Plying wool for socks

I spun two half-bobbins of wool with the wheel moving clockwise, and then plyed the two together with the wheel moving anticlockwise, to give a smoother, stronger yarn. This is my second attempt at spinning for the socks I have in mind. The first lot wasn't thin enough. I suspect I was in too much of a hurry to put my idea into practice!  I plan to dye the wool today. The sun is shining so it will dry quickly and then I can start knitting.

Of Rules and Regulations

Yesterday I spent the day listening to experts talking about various crafts, from watercolour painting to sewing a leather waistcoat. It was very interesting hearing people who are passionate about their subjects. They gave tips about techniques, where to find supplies, new developments, etc. I now know what Irish crochet is and I learnt a new way of knitting a neat and flexible ribbing.

I gradually realised that the purpose of the day was to clarify the rules and regulations for an upcoming competition. The margin around your pewter picture must be between 5mm and 10mm wide; your woven curtain tiebacks must be identical; the yarn you knit your sweater with must be 100% wool, and so on. When they said that the string you tie your labels together with must be 20cm long, they lost me. I see how these rules come about and I admire those who can follow them. But as someone who doesn't do front-side, back-side tatting, it's just not me.

Wednesday, May 2, 2012

Tatting by day, spinning at night

Yesterday I made progress on my edging. Today we went to town.  I did quite a bit of  'handbag tatting' when Jack was in the Farmers' Co-op and various other places. I think 'sanity tatting' might be a better name.
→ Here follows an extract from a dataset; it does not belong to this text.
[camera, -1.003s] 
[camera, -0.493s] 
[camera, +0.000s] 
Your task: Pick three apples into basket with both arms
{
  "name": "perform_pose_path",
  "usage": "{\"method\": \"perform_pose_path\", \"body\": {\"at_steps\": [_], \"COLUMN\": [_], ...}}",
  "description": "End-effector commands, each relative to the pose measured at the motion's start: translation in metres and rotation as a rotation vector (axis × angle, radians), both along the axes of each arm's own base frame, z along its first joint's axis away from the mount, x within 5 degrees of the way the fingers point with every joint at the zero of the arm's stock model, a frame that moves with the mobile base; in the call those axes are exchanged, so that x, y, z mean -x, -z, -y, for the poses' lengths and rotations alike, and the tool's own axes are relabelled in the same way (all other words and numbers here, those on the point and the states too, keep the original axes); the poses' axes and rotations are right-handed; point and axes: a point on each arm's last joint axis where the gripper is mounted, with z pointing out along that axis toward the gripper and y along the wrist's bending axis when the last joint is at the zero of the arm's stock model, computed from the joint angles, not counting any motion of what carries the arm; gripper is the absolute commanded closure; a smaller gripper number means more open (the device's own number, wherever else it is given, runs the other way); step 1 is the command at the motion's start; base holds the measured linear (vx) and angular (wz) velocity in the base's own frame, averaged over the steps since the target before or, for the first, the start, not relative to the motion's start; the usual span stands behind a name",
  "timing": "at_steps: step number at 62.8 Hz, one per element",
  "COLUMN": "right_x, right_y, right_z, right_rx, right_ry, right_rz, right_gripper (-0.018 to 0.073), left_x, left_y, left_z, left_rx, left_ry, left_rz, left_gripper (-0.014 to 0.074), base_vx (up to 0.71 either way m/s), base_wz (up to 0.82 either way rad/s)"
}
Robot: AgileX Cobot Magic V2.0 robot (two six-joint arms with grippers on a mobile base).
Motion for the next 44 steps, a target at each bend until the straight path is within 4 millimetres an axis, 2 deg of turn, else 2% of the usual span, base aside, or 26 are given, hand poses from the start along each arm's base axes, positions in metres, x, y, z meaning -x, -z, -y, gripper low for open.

Last evening I started spinning for some socks. I've been reading about 'afterthought heels' and I want to try it out. I can't really see myself replacing the heel on a sock, but I like to try out new techniques. You knit a tube, putting a waste thread at the point where the heel will be, then later pick up the stitched both sides of the waste thread and knit a heel. The idea is that if the heel wears out, you can just remove it and replace it. I have to spin a fair bit more before I get to that stage!

Tuesday, May 1, 2012

Another Rainbow

At the meeting where I gave Ans her hat, one of the other ladies asked if I'd do her some rainbow wool to make a tea cosy. My husbands says it's sacrilege to use such beautiful wool for such a mundane purpose. But wool is a good insulator, so it will be 'fit for purpose' - it will just be a superior sort of tea cosy! Carien wants to adapt the hat pattern to knit the tea cosy herself, so I'll give her the pattern I printed out from Ravelry and leave her to it.